# IOGS Machine Learning course - Neural Networks

## Objective

The objectives of this practical session:
* introduction to neural network library PyTorch
* the creation of a simple neural network for classification
* implementation or usage of metrics and visualization tools to evaluate the performance of the training

It includes the implementation of:
* the neural network
* the optimization loop
* the test and evaluation

In [None]:
# imports for the practical session
import numpy as np
import torch
import matplotlib.pyplot as plt
import torch
from tqdm import tqdm, tnrange

## Language and libraries

It is a first contact with [Pytorch](https://pytorch.org/), one of the mainly used Deep Learning frameworks (along with TensorFlow).

We use it as tensor library. Note that in this session, Numpy could be sufficient to do everything.


PyTorch implements a tensor library, mathematical functions, deep learning layers and utilities for designing and learning complex models.
While most of the following practical session could be coded using Numpy, we will focus on PyTorch for several reasons:
- we can switch to GPU computation if needed (parallel operations on GPU make computation more efficient, not needed for this course)
- a lot of optimizers, dataloaders, layers are already coded, which will (in the end, after familiarization with the library) fast coding for deep learning models
- coding with at least one deep learning framework is a common job/position requirement

The documentation of PyTorch is your friend [here](https://pytorch.org/docs/stable/index.html).

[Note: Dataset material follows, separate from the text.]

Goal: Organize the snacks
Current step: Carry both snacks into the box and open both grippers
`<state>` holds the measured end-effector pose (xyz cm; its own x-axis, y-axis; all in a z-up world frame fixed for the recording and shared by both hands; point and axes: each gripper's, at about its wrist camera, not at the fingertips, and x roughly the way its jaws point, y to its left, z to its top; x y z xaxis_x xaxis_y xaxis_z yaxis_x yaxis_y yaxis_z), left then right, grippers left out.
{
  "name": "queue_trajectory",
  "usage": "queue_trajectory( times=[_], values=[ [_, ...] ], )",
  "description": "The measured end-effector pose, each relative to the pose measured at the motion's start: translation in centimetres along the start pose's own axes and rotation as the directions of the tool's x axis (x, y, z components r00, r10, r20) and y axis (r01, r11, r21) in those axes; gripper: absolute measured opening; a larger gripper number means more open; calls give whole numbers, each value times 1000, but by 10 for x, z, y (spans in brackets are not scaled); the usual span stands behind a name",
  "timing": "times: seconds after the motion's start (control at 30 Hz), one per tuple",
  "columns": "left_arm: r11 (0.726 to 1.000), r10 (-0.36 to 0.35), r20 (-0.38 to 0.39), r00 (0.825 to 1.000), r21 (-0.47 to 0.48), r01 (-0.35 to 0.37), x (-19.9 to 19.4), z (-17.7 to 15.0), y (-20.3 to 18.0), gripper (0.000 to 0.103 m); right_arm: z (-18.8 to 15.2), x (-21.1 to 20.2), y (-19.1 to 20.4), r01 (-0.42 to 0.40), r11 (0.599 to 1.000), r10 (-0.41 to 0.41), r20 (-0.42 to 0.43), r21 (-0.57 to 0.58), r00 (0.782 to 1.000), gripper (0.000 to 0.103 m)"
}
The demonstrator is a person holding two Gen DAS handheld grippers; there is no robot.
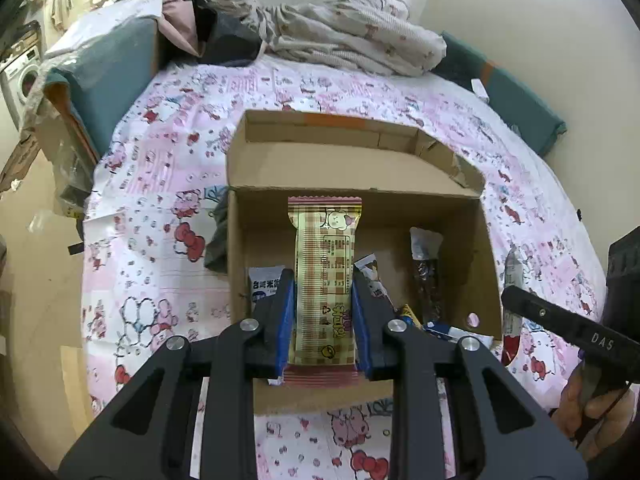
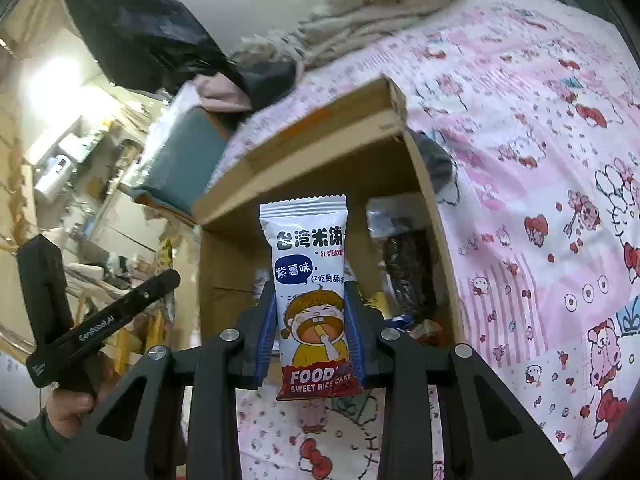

<font color='red'>Question</font>: Understand the two version of the same code, one using Numpy, the other using PyTorch

In [None]:
print("NUMPY ----")
data_np = np.ones((10,7), dtype=np.float32) # defintion of a Matrix shape (10,7) with ones inside
data_np[0] = 0 # set first line to 0
data_np[5:7, 2:3] = 5 # slicing to set the values
print(data_np)
print(np.tanh(data_np)) # call a function
data_np = np.expand_dims(data_np, axis=2) # adding a dimension
print(data_np.shape)
# convert from float to long int
data_np = data_np.astype(np.int64)
# convert from int to float
data_np = data_np.astype(np.float32)

print("PYTORCH ----")
data_th = torch.ones((10,7), dtype=torch.float)
data_th[0] = 0
data_th[5:7, 2:3] = 5
print(data_th)
print(torch.tanh(data_th)) # call a function
data_th = data_th.unsqueeze(2) # adding a dimension
print(data_th.shape)
# convert from float to int
data_th = data_th.long()
# convert from int to float
data_th = data_th.float()

# conversion from PyTorch to Numpy
data = data_th.numpy()

# covnersion from Numpy to PyTorch
data = torch.tensor(data_np)

## Data generation functions

We will create three function to generate different type of data.
The data is two numpy arrays, type `np.float`: the input points of shape `(npts, dim)`, and $y$ the labels for each point, shape `(npts, 1)`.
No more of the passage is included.